▶ **Directions for this task**
The answer consists solely of the listing's lines from the first through the line containing "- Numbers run", each reproduced exactly.
▼▼▼
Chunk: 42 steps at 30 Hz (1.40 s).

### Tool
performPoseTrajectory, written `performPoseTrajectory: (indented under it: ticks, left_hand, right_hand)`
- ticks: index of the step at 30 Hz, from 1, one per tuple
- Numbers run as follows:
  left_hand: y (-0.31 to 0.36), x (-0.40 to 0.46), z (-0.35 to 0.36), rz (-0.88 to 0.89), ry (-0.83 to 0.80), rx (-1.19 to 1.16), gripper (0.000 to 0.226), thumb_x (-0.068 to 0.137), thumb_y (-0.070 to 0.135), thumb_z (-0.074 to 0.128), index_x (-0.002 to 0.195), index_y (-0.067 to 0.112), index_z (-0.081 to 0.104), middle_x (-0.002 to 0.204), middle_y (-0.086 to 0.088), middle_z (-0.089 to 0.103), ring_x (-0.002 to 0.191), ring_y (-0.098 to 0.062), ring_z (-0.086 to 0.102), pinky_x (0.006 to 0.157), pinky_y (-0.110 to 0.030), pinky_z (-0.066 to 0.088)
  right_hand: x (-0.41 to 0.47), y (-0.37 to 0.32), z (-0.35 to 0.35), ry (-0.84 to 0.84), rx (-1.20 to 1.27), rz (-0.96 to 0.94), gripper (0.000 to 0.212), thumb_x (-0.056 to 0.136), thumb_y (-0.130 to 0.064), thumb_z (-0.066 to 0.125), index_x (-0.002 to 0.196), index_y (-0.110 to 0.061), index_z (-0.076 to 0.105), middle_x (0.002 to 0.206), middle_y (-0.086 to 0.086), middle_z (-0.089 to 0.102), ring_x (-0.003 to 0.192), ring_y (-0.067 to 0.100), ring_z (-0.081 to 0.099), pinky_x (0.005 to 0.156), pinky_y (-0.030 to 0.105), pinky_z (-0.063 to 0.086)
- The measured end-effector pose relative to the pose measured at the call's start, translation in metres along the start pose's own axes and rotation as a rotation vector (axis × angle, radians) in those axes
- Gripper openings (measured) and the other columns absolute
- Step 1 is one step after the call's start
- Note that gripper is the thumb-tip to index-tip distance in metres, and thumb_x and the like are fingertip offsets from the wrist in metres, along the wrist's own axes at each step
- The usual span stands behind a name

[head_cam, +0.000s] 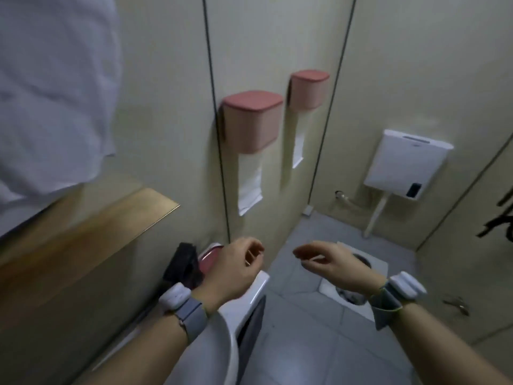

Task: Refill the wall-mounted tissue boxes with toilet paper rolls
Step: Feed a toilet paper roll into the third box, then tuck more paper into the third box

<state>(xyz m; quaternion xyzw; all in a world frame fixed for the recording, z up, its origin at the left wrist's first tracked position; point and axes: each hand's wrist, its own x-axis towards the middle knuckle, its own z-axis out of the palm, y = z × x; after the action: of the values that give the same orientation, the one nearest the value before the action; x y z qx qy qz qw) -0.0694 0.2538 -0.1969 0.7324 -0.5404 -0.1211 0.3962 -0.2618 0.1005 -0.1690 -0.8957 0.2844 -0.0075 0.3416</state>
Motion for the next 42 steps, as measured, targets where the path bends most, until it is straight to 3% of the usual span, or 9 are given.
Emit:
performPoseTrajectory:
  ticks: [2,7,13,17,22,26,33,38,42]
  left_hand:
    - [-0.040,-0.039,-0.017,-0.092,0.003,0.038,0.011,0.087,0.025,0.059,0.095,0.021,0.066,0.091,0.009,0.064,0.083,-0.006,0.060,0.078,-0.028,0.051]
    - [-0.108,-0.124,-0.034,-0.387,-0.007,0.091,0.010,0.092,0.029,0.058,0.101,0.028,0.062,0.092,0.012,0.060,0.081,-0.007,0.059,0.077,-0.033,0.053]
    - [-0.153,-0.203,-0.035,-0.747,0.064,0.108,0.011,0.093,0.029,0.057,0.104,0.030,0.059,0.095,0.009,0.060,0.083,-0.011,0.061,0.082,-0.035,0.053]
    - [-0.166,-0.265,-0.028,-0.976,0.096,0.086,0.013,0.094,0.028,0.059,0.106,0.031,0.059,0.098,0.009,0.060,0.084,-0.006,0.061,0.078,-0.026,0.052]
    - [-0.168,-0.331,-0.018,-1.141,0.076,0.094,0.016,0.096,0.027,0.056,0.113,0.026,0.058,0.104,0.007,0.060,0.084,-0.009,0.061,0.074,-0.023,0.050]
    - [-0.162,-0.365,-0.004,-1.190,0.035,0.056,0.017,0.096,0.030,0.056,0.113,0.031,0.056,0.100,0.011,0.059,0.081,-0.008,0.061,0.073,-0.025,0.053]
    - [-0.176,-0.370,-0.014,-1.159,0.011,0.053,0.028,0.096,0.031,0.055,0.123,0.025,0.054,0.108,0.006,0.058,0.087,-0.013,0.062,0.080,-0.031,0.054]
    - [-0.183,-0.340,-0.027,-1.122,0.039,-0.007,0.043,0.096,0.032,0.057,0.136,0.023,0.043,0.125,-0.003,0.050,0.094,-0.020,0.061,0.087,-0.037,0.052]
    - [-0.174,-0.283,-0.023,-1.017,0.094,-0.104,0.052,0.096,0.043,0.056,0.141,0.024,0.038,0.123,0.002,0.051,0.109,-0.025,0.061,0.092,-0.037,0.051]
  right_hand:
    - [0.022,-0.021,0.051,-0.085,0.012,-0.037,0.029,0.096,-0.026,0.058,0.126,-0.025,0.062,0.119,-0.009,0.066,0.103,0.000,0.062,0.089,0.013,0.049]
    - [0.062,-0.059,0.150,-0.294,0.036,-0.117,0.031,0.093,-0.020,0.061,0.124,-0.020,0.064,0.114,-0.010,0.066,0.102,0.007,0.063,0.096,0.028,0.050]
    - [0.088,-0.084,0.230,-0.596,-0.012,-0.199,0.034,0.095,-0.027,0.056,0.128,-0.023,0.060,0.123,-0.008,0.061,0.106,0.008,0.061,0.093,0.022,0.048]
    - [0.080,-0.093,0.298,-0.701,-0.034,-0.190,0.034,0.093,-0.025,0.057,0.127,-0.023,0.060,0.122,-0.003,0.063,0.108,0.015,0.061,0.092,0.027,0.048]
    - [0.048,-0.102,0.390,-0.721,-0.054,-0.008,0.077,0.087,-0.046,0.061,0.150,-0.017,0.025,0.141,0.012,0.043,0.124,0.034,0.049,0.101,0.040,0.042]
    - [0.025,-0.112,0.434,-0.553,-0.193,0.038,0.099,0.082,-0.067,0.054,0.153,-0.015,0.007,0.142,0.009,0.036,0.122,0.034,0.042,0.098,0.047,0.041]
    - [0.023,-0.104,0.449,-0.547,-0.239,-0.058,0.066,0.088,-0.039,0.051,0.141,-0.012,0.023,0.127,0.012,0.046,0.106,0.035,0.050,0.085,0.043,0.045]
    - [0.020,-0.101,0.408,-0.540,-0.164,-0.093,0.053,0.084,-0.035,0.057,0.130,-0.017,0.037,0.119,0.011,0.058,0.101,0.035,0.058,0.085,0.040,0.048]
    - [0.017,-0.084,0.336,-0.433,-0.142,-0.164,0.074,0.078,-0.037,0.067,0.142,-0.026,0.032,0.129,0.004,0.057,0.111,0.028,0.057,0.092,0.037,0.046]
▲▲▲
▶ **Expected answer**
Chunk: 42 steps at 30 Hz (1.40 s).

### Tool
performPoseTrajectory, written `performPoseTrajectory: (indented under it: ticks, left_hand, right_hand)`
- ticks: index of the step at 30 Hz, from 1, one per tuple
- Numbers run as follows:

Nothing further remains in the output.